Voltage-Gated Sodium Channel Nav1.7 Maintains the Membrane Potential and Regulates the Activation and Chemokine-Induced Migration of a Monocyte-Derived Dendritic Cell Subset

Abstract

Expression of CD1a protein defines a human dendritic cell (DC) subset with unique functional activities. We aimed to study the expression of the Nav1.7 sodium channel and the functional consequences of its activity in CD1a− and CD1a+ DC. Single-cell electrophysiology (patch-clamp) and quantitative PCR experiments performed on sorted CD1a− and CD1a+ immature DC (IDC) showed that the frequency of cells expressing Na+ current, current density, and the relative expression of the SCN9A gene encoding Nav1.7 were significantly higher in CD1a+ cells than in their CD1a− counterparts.
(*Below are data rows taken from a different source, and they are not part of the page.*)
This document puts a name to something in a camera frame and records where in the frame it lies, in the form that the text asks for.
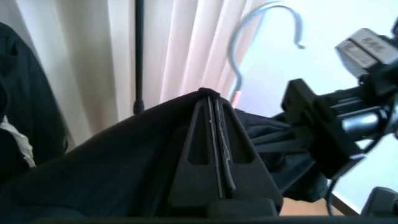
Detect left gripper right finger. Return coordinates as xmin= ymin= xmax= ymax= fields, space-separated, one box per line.
xmin=214 ymin=97 xmax=284 ymax=216

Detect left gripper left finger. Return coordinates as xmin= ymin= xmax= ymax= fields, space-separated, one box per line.
xmin=167 ymin=96 xmax=224 ymax=216

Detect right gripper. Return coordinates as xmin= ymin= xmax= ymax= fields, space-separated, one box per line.
xmin=248 ymin=63 xmax=398 ymax=180

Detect pink clothes hanger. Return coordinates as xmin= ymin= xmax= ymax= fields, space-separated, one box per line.
xmin=228 ymin=1 xmax=307 ymax=107

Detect black garment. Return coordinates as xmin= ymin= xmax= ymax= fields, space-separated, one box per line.
xmin=0 ymin=87 xmax=329 ymax=218

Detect black drawstring shorts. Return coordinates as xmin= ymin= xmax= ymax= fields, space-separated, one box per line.
xmin=0 ymin=21 xmax=68 ymax=184

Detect black clothes rack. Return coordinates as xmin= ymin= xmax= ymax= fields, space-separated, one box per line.
xmin=132 ymin=0 xmax=146 ymax=115

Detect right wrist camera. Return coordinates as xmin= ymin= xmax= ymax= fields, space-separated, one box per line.
xmin=335 ymin=27 xmax=398 ymax=78

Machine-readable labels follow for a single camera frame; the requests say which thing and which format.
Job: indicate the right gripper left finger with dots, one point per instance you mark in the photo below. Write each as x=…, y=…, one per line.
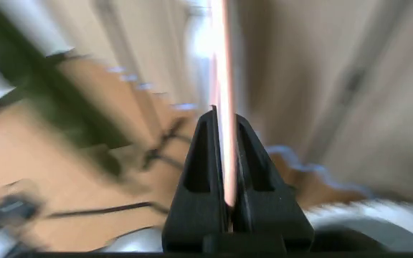
x=199, y=211

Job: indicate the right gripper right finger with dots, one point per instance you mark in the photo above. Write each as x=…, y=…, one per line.
x=271, y=211

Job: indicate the pink clothes hanger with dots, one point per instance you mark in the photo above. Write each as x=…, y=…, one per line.
x=228, y=107

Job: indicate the beige curtain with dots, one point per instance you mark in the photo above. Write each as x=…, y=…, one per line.
x=299, y=71

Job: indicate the white laundry basket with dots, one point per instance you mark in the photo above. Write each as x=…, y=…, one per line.
x=371, y=218

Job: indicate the green garment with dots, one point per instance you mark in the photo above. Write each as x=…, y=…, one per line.
x=48, y=89

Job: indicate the black clothes rack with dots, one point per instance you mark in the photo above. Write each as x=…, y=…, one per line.
x=163, y=139

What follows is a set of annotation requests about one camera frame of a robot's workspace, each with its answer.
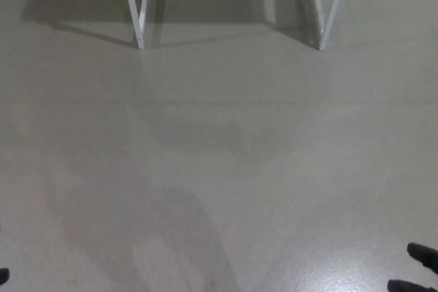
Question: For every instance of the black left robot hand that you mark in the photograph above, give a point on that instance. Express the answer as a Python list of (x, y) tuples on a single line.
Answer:
[(3, 275)]

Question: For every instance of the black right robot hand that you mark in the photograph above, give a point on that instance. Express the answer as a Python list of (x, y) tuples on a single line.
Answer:
[(422, 254)]

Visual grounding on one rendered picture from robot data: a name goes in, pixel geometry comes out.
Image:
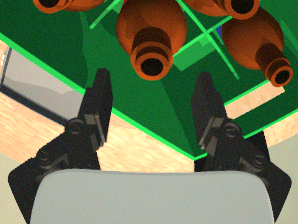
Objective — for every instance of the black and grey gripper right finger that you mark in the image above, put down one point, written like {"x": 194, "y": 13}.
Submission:
{"x": 222, "y": 140}

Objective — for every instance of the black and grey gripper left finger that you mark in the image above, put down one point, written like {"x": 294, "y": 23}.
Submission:
{"x": 77, "y": 145}

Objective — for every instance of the dark green crate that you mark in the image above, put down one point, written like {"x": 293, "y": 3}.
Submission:
{"x": 71, "y": 46}

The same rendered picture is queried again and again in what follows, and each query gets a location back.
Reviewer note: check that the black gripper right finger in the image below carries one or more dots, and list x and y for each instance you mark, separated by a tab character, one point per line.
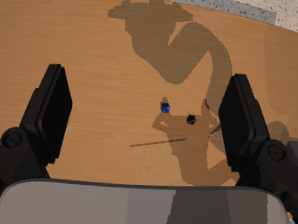
262	162

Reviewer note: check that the blue die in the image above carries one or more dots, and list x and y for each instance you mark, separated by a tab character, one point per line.
165	108

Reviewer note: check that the black die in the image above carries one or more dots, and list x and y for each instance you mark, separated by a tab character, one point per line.
191	119

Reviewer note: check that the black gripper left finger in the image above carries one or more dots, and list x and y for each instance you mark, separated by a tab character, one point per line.
26	150

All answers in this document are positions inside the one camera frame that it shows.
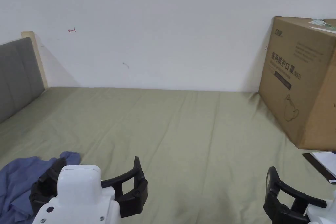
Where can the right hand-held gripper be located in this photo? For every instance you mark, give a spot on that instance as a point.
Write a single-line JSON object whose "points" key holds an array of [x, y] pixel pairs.
{"points": [[324, 211]]}

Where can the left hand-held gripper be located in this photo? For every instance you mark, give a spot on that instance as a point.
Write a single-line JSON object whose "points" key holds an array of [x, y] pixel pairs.
{"points": [[78, 195]]}

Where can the black-edged white flat board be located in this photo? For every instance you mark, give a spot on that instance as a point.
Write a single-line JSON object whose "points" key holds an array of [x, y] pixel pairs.
{"points": [[325, 163]]}

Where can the blue shirt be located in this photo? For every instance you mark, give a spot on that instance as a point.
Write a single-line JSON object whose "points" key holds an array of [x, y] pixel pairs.
{"points": [[15, 176]]}

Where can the bed with pale green sheet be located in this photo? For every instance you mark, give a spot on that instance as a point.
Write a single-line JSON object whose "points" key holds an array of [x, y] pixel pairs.
{"points": [[170, 129]]}

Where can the large brown cardboard carton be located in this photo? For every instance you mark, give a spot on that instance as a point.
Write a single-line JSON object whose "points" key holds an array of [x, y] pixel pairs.
{"points": [[294, 82]]}

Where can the grey padded headboard wooden frame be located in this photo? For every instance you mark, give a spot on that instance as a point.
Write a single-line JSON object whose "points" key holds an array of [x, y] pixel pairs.
{"points": [[18, 77]]}

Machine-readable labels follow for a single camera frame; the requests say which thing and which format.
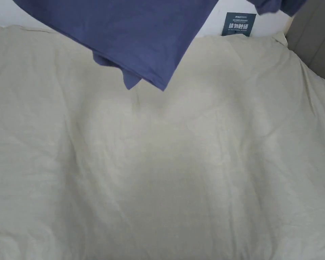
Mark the dark blue shirt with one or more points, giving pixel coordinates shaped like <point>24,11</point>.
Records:
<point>130,35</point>

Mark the bed with beige sheet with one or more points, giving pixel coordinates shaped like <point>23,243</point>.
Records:
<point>162,168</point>

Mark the dark teal sign card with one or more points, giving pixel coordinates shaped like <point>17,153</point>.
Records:
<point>238,25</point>

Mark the grey padded headboard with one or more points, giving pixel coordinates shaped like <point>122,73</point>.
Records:
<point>314,35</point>

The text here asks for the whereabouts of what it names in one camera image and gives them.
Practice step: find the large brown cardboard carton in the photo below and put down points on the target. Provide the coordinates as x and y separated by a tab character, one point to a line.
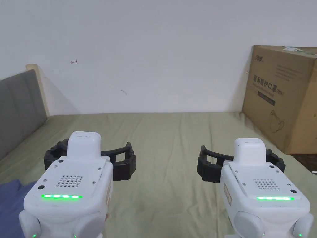
282	96

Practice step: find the dark blue shirt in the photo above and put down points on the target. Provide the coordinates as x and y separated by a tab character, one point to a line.
12	198

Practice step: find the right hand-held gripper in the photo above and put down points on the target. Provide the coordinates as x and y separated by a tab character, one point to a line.
262	195

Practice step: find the bed with pale green sheet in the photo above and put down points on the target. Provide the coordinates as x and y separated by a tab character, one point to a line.
163	138

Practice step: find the grey padded headboard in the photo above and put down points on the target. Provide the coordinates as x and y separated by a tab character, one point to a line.
18	109

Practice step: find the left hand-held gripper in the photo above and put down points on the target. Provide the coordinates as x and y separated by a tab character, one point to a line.
74	193

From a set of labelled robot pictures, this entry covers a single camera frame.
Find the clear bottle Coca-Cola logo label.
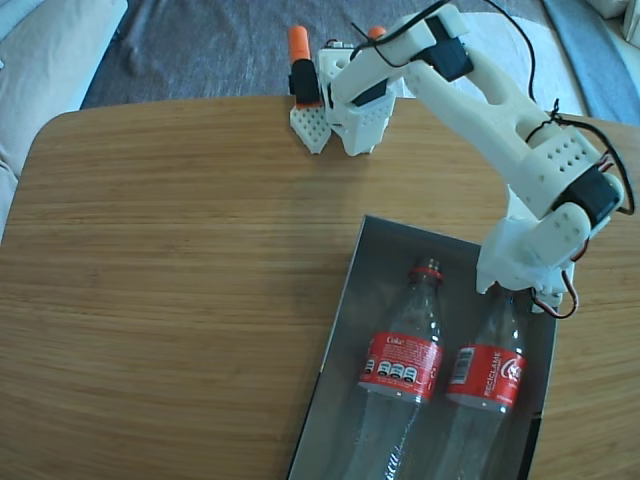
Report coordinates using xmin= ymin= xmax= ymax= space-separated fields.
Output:
xmin=434 ymin=294 xmax=529 ymax=480

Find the clear bottle Coke text label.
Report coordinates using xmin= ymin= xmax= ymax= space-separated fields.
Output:
xmin=344 ymin=257 xmax=446 ymax=480

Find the grey cardboard box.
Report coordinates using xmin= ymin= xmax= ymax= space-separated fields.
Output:
xmin=285 ymin=213 xmax=564 ymax=480

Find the grey and white rug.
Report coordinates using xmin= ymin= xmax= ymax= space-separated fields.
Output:
xmin=79 ymin=0 xmax=640 ymax=126

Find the beige sofa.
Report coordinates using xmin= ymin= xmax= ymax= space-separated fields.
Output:
xmin=0 ymin=0 xmax=129 ymax=246

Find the pale blue cushion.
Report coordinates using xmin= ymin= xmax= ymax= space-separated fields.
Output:
xmin=0 ymin=0 xmax=46 ymax=44

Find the black camera cable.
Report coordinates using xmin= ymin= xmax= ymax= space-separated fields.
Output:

The activity of Nav1.7 results in a depolarized resting membrane potential (−8.7 ± 1.5 mV) in CD1a+ IDC as compared with CD1a− cells lacking Nav1.7 (−47 ± 6.2 mV). Stimulation of DC by inflammatory signals or by increased intracellular Ca2+ levels resulted in reduced Nav1.7 expression. Silencing of the SCN9A gene shifted the membrane potential to a hyperpolarizing direction in CD1a+ IDC, resulting in decreased cell migration, whereas pharmacological inhibition of Nav1.7 by tetrodotoxin sensitized the cells for activation signals. Fine-tuning of IDC functions by a voltage-gated sodium channel emerges as a new regulatory mechanism modulating the migration and cytokine responses of these DC subsets.